6. Where data is stored

Your data is stored on Supabase-managed infrastructure hosted in secure cloud data centers. Access is limited to authorized Quitora operators for support, debugging, and account-deletion requests. All data is encrypted in transit (TLS) and at rest (AES-256).

7. How long we keep it

  • Active accounts: while your account is active plus 30 days after you request deletion (to allow cancellation of accidental delete requests).
  • Anonymized quality telemetry: up to 13 months for trend analysis, then deleted.
  • Stored therapy summaries: the most recent 4 summaries, automatically pruned.
  • Backups: rolling encrypted backups retained for up to 30 days, after which deleted data is unrecoverable.

8. Your rights

Depending on where you live, you may have the right to access, correct, export, or delete your personal data, restrict certain processing, or object to processing. You can exercise most of these directly from Settings inside the app. For anything you can't do in-app, email support@quitora.app.

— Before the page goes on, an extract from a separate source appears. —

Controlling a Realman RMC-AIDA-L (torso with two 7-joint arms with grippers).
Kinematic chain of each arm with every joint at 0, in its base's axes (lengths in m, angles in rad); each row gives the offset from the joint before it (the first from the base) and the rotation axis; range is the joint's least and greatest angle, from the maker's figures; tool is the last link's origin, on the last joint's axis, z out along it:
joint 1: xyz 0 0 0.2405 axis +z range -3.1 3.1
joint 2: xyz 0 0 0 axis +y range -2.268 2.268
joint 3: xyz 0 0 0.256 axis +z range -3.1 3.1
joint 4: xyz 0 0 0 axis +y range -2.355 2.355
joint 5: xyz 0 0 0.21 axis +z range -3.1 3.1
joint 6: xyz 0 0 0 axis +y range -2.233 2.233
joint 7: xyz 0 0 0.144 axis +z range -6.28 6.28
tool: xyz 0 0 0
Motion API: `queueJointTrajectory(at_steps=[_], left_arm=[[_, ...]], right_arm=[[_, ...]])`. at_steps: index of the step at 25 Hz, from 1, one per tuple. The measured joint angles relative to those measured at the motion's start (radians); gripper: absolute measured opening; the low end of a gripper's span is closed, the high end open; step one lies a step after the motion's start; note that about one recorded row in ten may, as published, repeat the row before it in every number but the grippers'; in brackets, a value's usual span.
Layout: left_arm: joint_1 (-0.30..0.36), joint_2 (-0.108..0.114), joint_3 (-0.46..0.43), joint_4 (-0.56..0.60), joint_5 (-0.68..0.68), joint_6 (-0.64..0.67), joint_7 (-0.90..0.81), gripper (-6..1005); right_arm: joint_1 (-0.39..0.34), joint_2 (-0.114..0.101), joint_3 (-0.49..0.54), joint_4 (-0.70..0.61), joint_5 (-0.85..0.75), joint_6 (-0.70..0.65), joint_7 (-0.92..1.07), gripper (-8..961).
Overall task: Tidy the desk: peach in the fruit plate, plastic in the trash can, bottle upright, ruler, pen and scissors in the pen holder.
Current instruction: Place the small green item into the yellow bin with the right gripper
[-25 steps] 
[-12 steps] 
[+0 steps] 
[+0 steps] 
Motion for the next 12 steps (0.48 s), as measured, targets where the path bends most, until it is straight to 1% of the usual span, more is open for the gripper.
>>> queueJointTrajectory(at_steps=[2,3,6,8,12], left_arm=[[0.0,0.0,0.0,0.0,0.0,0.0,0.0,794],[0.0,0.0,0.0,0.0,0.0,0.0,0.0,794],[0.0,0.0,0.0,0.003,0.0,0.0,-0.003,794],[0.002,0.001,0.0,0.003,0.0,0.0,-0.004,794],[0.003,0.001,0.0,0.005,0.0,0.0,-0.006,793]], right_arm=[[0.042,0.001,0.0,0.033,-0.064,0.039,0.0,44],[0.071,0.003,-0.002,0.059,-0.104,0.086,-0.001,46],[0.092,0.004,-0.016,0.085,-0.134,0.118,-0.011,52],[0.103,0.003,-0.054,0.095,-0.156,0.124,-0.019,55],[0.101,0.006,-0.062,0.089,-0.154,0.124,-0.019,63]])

If you are in the EU or UK, our lawful bases for processing under GDPR are (a) performance of a contract — delivering the service you signed up for — and (b) legitimate interest for minimal service-quality telemetry.

9. Children

Quitora is not directed to children under 13 (or under 16 in the EU/UK). We do not knowingly collect data from children under this age. If you believe we have, email us and we will delete it.

10. Changes

If we materially change this policy, we'll update the "Last updated" date at the top and notify active users in the app. The latest version always lives at this URL.

11. Contact

Privacy questions, data requests, complaints: support@quitora.app.

Disclaimer: This page is a good-faith description of our practices, not legal advice. If a formal regulatory question arises, the applicable jurisdiction's law controls and we'll respond through proper channels.